PROBLEM REQUIREMENTS: Find the line in the entries below that contains "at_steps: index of". Repeat it exactly, and every line after it through the line that contains "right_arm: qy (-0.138".

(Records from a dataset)
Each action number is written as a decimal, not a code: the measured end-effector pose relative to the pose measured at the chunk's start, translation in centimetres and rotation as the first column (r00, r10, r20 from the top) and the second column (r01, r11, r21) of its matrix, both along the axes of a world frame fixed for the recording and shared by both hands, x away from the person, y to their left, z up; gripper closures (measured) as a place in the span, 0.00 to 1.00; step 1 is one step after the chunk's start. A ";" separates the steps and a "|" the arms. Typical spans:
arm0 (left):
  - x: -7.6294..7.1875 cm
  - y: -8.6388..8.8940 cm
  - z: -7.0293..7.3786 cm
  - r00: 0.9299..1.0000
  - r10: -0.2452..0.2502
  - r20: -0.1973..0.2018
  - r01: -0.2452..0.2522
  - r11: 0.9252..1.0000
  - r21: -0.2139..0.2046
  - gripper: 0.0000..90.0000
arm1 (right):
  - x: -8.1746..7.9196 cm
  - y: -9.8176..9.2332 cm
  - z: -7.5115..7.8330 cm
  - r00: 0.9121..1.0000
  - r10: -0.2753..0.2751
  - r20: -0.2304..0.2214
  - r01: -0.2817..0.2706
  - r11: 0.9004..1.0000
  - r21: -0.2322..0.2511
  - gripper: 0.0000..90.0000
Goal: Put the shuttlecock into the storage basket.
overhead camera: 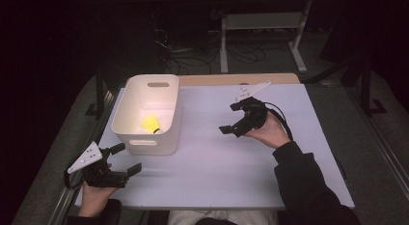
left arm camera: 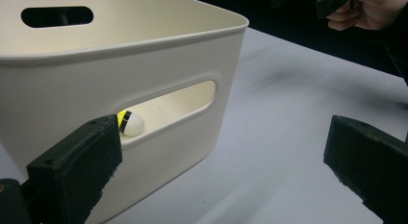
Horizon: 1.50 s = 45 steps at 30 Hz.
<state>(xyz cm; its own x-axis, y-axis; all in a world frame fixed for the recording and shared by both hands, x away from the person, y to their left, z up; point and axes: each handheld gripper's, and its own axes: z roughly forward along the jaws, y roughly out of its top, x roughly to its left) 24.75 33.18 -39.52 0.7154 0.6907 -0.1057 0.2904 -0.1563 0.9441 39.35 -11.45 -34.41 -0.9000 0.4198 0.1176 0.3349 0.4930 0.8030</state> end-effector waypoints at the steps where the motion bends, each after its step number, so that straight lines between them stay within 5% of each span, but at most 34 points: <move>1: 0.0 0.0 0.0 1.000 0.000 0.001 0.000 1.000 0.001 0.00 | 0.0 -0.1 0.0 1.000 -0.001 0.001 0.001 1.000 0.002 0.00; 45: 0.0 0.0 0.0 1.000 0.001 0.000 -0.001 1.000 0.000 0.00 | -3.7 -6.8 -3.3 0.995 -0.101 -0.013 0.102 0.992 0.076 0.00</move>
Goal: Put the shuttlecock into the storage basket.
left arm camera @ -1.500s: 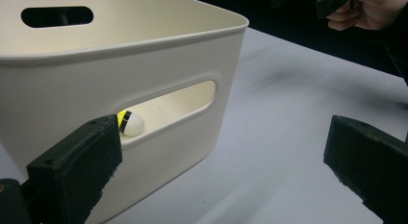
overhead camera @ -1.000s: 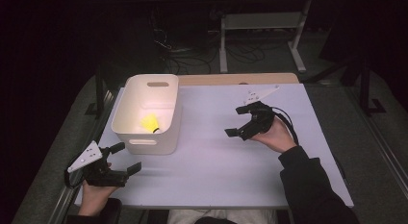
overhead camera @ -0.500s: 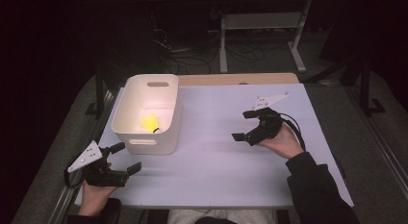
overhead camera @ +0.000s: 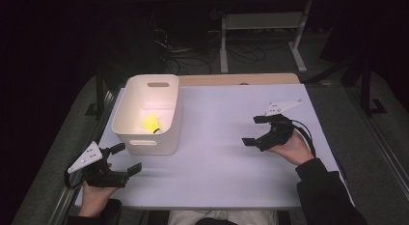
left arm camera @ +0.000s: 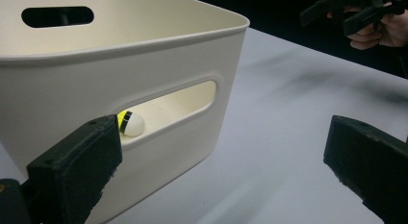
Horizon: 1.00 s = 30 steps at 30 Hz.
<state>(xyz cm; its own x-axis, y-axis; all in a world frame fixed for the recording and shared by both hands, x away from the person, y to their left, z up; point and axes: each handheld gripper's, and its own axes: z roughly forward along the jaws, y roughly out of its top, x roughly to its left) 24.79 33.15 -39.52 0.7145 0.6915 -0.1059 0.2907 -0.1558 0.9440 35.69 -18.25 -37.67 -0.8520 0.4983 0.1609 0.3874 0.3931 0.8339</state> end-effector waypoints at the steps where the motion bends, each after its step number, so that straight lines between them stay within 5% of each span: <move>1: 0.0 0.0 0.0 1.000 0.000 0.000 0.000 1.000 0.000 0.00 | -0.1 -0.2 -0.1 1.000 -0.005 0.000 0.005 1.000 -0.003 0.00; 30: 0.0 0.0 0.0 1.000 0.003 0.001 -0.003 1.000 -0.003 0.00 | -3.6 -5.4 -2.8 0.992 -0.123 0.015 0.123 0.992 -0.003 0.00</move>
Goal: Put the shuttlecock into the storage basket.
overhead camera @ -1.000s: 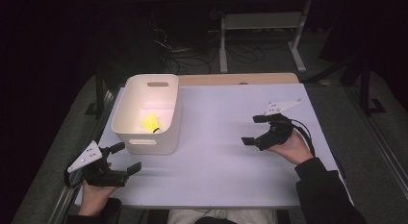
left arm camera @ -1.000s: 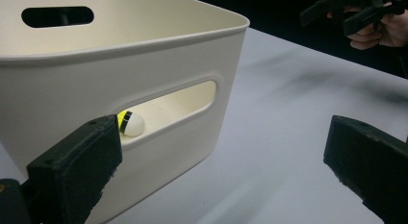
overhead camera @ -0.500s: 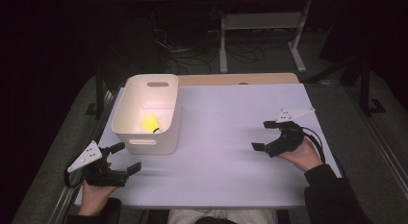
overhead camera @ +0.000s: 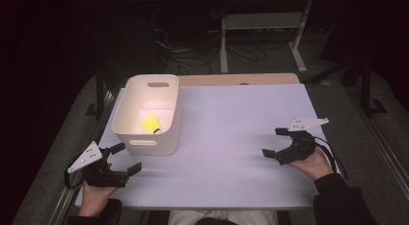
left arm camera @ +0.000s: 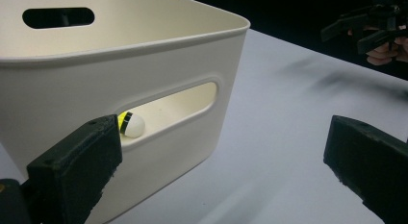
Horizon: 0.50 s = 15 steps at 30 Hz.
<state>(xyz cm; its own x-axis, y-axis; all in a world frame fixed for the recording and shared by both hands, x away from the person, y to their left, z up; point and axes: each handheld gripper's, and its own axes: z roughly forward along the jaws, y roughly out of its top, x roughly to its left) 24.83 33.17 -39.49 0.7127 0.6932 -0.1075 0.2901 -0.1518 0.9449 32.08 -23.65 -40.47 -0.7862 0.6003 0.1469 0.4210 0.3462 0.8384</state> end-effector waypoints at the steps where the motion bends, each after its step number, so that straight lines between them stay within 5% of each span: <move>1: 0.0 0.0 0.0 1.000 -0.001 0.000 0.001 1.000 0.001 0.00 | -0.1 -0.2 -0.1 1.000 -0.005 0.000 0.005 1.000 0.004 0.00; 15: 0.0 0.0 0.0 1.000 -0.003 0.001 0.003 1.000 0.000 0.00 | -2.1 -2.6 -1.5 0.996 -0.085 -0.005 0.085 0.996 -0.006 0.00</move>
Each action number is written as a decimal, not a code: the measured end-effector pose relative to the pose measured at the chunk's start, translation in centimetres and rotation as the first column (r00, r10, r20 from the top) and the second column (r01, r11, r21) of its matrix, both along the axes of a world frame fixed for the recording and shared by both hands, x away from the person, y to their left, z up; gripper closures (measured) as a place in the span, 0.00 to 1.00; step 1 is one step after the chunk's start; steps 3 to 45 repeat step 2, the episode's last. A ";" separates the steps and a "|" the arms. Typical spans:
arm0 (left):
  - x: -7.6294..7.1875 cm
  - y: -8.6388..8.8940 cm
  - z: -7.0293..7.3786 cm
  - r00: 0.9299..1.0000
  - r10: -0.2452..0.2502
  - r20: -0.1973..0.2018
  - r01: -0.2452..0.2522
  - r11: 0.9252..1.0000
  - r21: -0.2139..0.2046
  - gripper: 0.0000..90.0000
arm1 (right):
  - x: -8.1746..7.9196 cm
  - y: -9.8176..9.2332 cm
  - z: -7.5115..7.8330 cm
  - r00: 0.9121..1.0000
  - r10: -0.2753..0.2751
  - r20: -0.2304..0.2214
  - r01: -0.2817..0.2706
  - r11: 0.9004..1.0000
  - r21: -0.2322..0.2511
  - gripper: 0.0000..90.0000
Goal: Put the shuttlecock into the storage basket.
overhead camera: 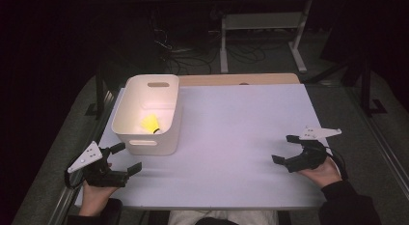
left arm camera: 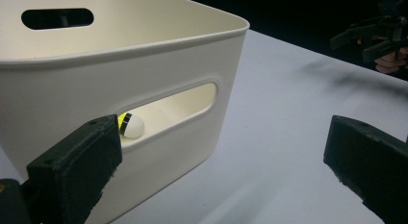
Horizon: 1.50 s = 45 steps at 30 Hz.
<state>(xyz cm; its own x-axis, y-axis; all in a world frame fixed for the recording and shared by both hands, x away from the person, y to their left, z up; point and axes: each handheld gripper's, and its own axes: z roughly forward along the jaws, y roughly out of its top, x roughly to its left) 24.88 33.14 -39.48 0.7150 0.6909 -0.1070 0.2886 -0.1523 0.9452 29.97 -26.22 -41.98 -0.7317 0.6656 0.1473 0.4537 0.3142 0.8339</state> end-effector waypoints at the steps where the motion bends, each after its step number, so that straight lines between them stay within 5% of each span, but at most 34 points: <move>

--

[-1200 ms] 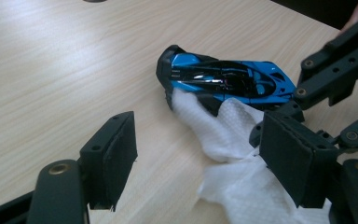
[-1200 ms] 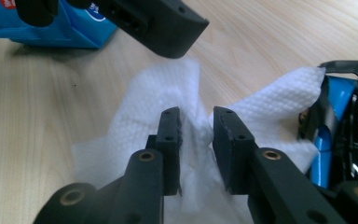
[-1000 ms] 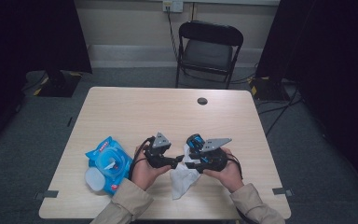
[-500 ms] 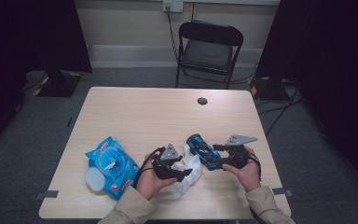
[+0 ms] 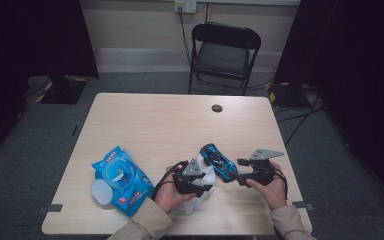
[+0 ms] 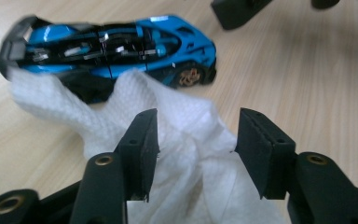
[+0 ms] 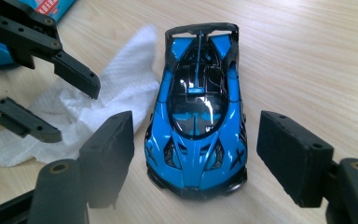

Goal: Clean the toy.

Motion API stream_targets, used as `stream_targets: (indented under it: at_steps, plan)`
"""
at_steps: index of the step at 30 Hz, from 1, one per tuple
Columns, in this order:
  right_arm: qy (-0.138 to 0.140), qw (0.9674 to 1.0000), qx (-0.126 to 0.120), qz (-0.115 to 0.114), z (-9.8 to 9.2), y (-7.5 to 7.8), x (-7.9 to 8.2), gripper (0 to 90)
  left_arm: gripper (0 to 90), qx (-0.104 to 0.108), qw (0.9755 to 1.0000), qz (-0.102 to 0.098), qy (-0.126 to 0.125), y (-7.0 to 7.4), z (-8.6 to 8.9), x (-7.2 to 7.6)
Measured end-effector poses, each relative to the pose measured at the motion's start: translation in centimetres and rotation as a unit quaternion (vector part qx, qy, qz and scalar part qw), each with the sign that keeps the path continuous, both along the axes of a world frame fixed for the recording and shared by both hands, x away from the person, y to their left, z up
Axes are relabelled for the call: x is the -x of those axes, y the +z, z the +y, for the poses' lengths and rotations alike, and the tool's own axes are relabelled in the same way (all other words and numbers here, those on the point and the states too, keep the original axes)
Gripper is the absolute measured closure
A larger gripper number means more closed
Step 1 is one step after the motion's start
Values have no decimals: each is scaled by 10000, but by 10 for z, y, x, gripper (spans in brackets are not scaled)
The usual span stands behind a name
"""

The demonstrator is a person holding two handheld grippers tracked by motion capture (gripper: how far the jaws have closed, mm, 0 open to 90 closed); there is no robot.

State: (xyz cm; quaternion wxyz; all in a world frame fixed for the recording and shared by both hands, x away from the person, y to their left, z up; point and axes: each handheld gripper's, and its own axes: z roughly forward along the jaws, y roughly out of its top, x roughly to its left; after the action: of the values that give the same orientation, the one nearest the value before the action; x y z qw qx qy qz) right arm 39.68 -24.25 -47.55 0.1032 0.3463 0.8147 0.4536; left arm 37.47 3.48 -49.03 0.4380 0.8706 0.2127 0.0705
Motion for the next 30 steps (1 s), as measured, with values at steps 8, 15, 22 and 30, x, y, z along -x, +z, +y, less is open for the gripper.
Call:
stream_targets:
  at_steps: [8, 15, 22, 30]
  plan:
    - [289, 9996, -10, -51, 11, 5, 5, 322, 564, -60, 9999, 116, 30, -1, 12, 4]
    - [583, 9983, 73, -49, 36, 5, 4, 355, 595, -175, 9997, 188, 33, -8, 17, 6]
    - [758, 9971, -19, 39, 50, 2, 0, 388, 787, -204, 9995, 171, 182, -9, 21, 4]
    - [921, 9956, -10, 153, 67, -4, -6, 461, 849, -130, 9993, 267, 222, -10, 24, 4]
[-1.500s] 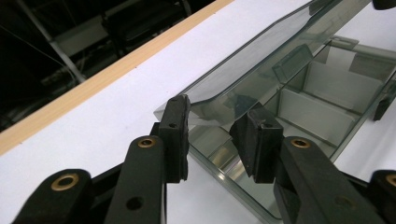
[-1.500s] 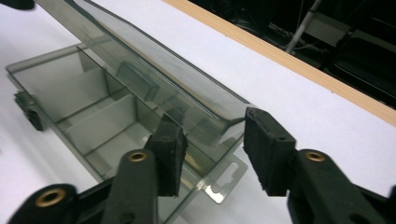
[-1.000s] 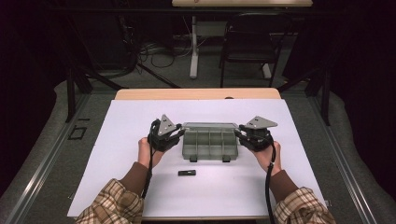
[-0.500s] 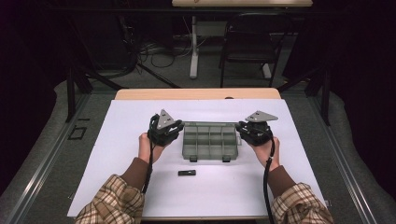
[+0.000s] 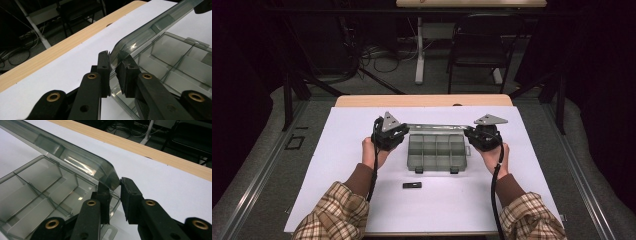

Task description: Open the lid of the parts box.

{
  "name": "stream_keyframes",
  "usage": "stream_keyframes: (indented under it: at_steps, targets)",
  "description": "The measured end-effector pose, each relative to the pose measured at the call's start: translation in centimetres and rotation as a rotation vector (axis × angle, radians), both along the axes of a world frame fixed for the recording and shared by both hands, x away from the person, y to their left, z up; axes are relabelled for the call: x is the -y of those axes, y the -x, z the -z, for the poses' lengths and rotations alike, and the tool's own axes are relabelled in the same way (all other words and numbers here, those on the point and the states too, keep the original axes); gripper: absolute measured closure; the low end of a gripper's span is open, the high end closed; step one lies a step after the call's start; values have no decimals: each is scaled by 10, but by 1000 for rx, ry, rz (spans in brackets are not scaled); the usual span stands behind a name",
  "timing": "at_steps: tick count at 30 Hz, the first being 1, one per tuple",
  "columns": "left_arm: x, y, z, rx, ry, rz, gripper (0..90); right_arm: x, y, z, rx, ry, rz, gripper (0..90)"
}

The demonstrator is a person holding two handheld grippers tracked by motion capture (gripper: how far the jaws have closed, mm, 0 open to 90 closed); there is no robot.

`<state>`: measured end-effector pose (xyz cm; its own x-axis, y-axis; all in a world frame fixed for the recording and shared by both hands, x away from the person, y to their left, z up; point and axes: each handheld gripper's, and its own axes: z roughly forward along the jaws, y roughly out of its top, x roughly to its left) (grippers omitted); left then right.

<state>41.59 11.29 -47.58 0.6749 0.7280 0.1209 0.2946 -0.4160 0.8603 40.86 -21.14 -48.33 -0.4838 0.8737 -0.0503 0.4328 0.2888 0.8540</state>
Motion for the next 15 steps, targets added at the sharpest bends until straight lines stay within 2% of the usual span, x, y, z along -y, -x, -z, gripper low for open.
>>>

SOLUTION TO THIS PROBLEM:
at_steps: index of the step at 30 Hz, from 1, one per tuple
Columns, in this order:
  right_arm: qy (-0.138 to 0.140), qw (0.9674 to 1.0000), qx (-0.126 to 0.120), qz (-0.115 to 0.114), z (-9.8 to 9.2), y (-7.5 to 7.8), x (-7.9 to 8.2), gripper (0 to 90)

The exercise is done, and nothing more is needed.